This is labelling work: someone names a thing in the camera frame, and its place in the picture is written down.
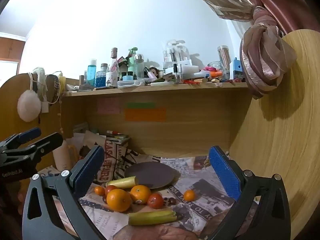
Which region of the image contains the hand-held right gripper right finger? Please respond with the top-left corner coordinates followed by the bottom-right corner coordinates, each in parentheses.
top-left (200, 145), bottom-right (292, 240)

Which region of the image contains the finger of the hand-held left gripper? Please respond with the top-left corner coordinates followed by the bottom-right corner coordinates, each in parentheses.
top-left (0, 127), bottom-right (42, 153)
top-left (0, 132), bottom-right (64, 166)

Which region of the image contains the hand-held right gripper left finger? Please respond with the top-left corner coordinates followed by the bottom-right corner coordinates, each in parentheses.
top-left (22, 145), bottom-right (105, 240)

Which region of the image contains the red tomato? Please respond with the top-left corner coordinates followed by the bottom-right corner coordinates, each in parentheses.
top-left (104, 184), bottom-right (118, 197)
top-left (147, 193), bottom-right (164, 209)

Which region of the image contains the banana piece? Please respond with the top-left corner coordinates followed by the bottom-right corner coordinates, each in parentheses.
top-left (128, 210), bottom-right (177, 226)
top-left (105, 176), bottom-right (139, 189)

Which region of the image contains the orange with sticker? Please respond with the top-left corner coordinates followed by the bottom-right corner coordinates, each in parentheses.
top-left (130, 184), bottom-right (152, 205)

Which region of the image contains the dark brown round plate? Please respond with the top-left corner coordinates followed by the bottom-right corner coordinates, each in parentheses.
top-left (124, 162), bottom-right (177, 189)

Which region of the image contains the white fluffy earmuff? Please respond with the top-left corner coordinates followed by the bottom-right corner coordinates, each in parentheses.
top-left (17, 90), bottom-right (42, 122)

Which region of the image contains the stack of books and papers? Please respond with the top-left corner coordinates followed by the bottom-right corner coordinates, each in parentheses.
top-left (54, 122), bottom-right (130, 175)

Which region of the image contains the newspaper print table cloth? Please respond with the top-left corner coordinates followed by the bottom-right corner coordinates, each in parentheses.
top-left (37, 140), bottom-right (258, 240)

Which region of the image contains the large plain orange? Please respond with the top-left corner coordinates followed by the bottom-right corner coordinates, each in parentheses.
top-left (106, 188), bottom-right (132, 212)

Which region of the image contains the pink sticky note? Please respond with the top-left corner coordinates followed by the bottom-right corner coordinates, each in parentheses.
top-left (97, 99), bottom-right (121, 115)

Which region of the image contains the orange sticky note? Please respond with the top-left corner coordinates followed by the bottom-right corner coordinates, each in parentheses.
top-left (125, 108), bottom-right (167, 122)

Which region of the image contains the green sticky note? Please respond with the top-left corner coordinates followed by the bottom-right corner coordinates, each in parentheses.
top-left (126, 102), bottom-right (156, 109)

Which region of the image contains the tall blue liquid bottle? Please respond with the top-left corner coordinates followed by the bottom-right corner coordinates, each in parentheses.
top-left (87, 59), bottom-right (97, 87)

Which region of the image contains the short blue liquid bottle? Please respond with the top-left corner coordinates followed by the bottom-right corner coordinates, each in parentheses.
top-left (96, 63), bottom-right (108, 88)

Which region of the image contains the brown wooden wardrobe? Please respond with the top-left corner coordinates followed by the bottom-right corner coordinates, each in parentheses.
top-left (0, 36), bottom-right (25, 62)

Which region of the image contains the clear flat plastic container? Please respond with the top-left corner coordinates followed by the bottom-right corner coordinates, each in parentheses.
top-left (117, 79), bottom-right (145, 88)

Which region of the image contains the corked glass bottle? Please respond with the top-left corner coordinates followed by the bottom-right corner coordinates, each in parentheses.
top-left (106, 47), bottom-right (119, 88)

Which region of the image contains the white orange glue bottle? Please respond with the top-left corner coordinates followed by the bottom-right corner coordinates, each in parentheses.
top-left (192, 70), bottom-right (223, 79)

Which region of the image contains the blue pencil sharpener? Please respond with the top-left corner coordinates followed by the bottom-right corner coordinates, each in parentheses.
top-left (229, 58), bottom-right (247, 80)

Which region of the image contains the round glass jar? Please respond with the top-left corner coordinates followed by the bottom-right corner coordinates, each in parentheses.
top-left (207, 61), bottom-right (224, 77)

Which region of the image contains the clear plastic bottle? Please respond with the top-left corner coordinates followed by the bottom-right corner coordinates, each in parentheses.
top-left (134, 54), bottom-right (145, 79)

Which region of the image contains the clear jar of pencils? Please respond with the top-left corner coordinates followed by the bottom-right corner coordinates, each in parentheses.
top-left (217, 45), bottom-right (231, 79)

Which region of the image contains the green pump bottle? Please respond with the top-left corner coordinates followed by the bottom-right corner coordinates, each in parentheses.
top-left (127, 47), bottom-right (138, 77)

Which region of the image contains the pink brown knotted curtain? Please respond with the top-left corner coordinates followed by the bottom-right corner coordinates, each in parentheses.
top-left (186, 0), bottom-right (304, 100)

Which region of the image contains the white brush organizer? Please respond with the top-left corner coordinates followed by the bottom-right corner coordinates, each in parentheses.
top-left (162, 39), bottom-right (193, 74)

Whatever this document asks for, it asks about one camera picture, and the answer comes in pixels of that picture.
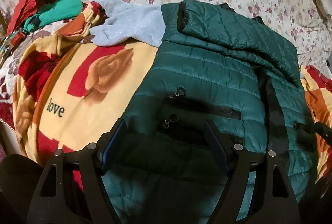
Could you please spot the grey fleece garment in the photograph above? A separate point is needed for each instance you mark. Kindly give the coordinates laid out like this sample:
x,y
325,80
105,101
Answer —
x,y
129,21

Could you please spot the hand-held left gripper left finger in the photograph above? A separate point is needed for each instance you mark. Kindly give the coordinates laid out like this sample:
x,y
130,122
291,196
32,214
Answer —
x,y
114,143

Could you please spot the teal green garment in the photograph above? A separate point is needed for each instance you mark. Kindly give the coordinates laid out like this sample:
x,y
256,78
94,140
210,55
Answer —
x,y
62,8

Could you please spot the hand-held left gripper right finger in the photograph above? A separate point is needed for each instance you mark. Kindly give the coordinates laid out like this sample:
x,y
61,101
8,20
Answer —
x,y
217,146

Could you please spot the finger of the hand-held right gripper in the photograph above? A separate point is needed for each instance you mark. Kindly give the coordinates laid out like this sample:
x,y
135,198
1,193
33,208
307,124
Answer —
x,y
324,130

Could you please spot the black rounded object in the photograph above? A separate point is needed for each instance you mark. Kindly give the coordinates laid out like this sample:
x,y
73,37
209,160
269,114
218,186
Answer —
x,y
15,182

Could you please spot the yellow orange printed blanket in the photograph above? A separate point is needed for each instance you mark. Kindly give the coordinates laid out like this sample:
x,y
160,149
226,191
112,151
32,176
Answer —
x,y
103,99

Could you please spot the dark green puffer jacket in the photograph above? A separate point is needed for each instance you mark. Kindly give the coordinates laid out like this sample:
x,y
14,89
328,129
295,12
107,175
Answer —
x,y
207,63

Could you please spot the red white patterned quilt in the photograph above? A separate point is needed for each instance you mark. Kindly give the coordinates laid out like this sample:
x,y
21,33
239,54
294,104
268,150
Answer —
x,y
7,84

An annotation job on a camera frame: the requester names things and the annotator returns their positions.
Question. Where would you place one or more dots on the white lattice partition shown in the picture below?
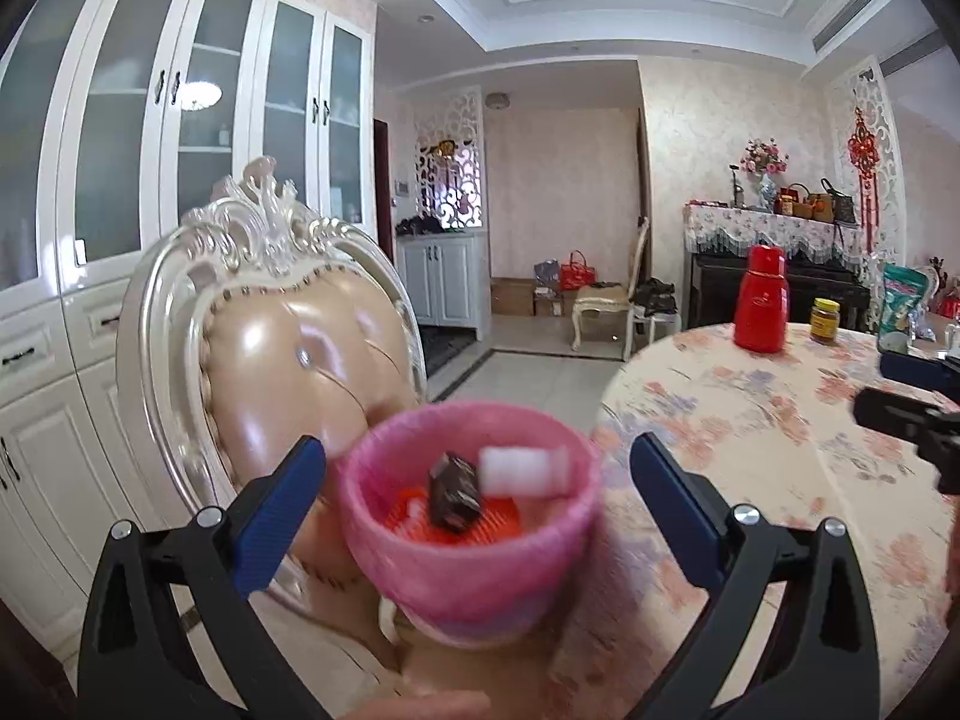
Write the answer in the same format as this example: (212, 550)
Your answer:
(450, 120)
(892, 157)

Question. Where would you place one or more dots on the grey bag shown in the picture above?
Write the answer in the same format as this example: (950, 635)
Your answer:
(546, 275)

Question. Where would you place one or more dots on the red thermos jug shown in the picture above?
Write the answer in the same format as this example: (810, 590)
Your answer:
(763, 298)

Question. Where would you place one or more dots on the floral lace piano cover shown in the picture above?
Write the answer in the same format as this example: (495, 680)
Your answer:
(772, 229)

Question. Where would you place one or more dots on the dark bag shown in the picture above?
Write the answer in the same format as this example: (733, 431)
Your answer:
(420, 225)

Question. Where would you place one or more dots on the gold ornament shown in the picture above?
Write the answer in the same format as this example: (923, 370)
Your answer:
(448, 146)

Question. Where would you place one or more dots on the small black box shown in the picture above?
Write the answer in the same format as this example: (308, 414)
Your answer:
(454, 499)

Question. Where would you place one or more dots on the jar with yellow label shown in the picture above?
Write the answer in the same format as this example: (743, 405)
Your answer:
(825, 321)

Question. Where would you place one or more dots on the dark clothes pile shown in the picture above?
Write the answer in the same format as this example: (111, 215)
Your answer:
(656, 296)

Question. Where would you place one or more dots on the dark handbag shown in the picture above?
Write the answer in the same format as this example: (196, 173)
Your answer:
(841, 204)

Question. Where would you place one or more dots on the small orange foam net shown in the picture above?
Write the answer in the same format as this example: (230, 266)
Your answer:
(409, 521)

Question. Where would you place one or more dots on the low white cabinet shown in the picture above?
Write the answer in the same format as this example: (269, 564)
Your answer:
(442, 277)

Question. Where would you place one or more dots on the dark slim ornament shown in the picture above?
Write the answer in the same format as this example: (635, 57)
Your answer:
(735, 191)

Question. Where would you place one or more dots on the cream wooden chair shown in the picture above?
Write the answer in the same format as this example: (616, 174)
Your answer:
(600, 304)

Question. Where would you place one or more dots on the black piano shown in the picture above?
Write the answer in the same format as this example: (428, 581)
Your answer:
(720, 292)

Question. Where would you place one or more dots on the tall white display cabinet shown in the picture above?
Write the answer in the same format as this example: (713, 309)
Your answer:
(97, 127)

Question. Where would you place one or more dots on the dark wooden door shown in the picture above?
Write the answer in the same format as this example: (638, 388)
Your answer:
(381, 187)

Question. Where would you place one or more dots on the wicker basket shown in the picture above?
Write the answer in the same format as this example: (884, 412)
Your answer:
(797, 201)

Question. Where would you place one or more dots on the red knot hanging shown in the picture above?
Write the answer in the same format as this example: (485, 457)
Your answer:
(864, 172)

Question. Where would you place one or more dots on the beige leather ornate chair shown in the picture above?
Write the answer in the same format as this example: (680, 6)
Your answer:
(300, 360)

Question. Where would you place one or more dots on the green snack bag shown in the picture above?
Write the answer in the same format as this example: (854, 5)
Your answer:
(904, 300)

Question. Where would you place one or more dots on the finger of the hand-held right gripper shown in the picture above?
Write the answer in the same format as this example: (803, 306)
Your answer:
(900, 416)
(919, 369)

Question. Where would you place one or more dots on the orange-brown handbag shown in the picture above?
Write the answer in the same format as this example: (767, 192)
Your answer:
(821, 205)

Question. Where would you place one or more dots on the cardboard box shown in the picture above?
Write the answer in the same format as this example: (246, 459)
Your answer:
(510, 296)

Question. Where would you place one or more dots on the blue and white vase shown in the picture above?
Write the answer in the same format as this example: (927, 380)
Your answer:
(765, 191)

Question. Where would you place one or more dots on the pink waste bin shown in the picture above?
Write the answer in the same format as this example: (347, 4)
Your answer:
(465, 585)

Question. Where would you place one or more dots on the ceiling air vent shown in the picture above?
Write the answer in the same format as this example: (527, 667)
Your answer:
(907, 56)
(855, 11)

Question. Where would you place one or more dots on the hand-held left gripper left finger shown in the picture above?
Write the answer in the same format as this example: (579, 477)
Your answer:
(281, 510)

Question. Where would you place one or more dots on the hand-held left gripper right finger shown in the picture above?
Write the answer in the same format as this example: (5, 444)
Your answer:
(675, 510)

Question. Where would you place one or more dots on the red handbag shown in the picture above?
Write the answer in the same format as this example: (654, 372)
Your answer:
(577, 271)

Work to be completed> Your answer should consist only of the lines from the one that holds "orange-brown handbag shown in the picture above?" to the end of the entries above, both ends included, each repeated exactly.

Exercise answer>
Question. Where would you place one or more dots on the orange-brown handbag shown in the picture above?
Write the answer in the same format as this example: (767, 192)
Your answer:
(821, 205)

Question. Where would you place one or more dots on the cardboard box shown in the picture above?
Write the answer in the same format as this example: (246, 459)
Your answer:
(510, 296)

Question. Where would you place one or more dots on the blue and white vase shown in the picture above?
Write the answer in the same format as this example: (927, 380)
Your answer:
(765, 191)

Question. Where would you place one or more dots on the pink waste bin shown in the picture above?
Write the answer in the same format as this example: (347, 4)
Your answer:
(465, 585)

Question. Where would you place one or more dots on the ceiling air vent shown in the picture above?
Write the answer in the same format as this example: (527, 667)
Your answer:
(907, 56)
(855, 11)

Question. Where would you place one or more dots on the hand-held left gripper left finger shown in the picture above?
Write the answer in the same format as this example: (579, 477)
Your answer:
(281, 510)

Question. Where would you place one or more dots on the hand-held left gripper right finger shown in the picture above?
Write the answer in the same format as this example: (5, 444)
Your answer:
(675, 510)

Question. Where would you place one or more dots on the red handbag shown in the picture above?
Write the answer in the same format as this example: (654, 372)
Your answer:
(577, 271)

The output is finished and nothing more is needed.